=== What is being asked ===
Set down every line below, word for word.

Data excerpt section start

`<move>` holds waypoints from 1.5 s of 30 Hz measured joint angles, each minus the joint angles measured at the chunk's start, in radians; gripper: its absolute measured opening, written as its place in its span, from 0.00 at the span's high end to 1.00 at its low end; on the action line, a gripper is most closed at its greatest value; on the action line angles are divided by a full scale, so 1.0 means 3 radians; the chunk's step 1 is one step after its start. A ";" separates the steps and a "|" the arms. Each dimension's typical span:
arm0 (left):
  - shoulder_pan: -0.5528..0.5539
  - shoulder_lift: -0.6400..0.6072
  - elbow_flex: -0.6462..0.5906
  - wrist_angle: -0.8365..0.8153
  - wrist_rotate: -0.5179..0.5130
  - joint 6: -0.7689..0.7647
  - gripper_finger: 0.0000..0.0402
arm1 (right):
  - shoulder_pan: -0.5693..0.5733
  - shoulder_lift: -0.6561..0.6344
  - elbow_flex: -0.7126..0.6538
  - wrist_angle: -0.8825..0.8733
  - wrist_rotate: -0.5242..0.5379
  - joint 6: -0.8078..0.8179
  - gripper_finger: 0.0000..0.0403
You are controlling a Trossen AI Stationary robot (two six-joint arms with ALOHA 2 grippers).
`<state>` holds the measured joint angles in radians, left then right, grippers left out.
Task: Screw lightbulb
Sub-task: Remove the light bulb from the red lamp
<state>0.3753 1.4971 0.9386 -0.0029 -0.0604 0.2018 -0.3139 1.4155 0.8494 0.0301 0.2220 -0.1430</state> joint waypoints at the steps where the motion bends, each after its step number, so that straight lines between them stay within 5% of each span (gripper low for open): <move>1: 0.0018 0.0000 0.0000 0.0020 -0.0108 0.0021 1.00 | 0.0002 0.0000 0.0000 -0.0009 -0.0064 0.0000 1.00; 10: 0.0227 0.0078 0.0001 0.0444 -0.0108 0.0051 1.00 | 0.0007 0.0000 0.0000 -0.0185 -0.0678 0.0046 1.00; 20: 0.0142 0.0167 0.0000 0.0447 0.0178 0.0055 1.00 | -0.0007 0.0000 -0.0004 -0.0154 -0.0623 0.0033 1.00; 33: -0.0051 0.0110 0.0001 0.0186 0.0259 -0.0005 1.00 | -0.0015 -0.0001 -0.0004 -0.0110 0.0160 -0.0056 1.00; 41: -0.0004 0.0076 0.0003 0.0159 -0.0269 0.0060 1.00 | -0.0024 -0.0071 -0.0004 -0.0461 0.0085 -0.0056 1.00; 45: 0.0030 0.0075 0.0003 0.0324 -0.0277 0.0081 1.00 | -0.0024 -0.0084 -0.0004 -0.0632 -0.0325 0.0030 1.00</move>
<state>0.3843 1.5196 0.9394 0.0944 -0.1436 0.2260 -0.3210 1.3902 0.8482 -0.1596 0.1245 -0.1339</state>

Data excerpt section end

=== Written solution ===
`<move>` holds waypoints from 1.5 s of 30 Hz measured joint angles, each minus the joint angles measured at the chunk's start, in radians; gripper: its absolute measured opening, written as its place in its span, from 0.00 at the span's high end to 1.00 at its low end; on the action line, a gripper is most closed at its greatest value; on the action line angles are divided by a full scale, so 1.0 means 3 radians; the chunk's step 1 is one step after its start. A ";" separates the steps and a "|" the arms. Each dimension's typical span:
arm0 (left):
  - shoulder_pan: -0.5528..0.5539
  - shoulder_lift: -0.6400..0.6072
  - elbow_flex: -0.6462..0.5906
  - wrist_angle: -0.8365..0.8153
  - wrist_rotate: -0.5179..0.5130
  - joint 6: -0.7689..0.7647
  - gripper_finger: 0.0000..0.0402
arm1 (right):
  - shoulder_pan: -0.5693..0.5733
  - shoulder_lift: -0.6561..0.6344
  - elbow_flex: -0.7126..0.6538
  - wrist_angle: -0.8825..0.8733
  - wrist_rotate: -0.5242..0.5379
  - joint 6: -0.8078..0.8179
  - gripper_finger: 0.0000..0.0403
You are controlling a Trossen AI Stationary robot (two six-joint arms with ALOHA 2 grippers).
`<state>` holds the measured joint angles in radians, left then right, grippers left out.
Task: Screw lightbulb
Sub-task: Remove the light bulb from the red lamp
<state>0.3753 1.4971 0.9386 -0.0029 -0.0604 0.2018 -0.3139 1.4155 0.8494 0.0301 0.2220 -0.1430</state> joint waypoints at the steps where the motion bends, each after its step number, so that straight lines between them stay within 5% of each span (gripper low for open): <move>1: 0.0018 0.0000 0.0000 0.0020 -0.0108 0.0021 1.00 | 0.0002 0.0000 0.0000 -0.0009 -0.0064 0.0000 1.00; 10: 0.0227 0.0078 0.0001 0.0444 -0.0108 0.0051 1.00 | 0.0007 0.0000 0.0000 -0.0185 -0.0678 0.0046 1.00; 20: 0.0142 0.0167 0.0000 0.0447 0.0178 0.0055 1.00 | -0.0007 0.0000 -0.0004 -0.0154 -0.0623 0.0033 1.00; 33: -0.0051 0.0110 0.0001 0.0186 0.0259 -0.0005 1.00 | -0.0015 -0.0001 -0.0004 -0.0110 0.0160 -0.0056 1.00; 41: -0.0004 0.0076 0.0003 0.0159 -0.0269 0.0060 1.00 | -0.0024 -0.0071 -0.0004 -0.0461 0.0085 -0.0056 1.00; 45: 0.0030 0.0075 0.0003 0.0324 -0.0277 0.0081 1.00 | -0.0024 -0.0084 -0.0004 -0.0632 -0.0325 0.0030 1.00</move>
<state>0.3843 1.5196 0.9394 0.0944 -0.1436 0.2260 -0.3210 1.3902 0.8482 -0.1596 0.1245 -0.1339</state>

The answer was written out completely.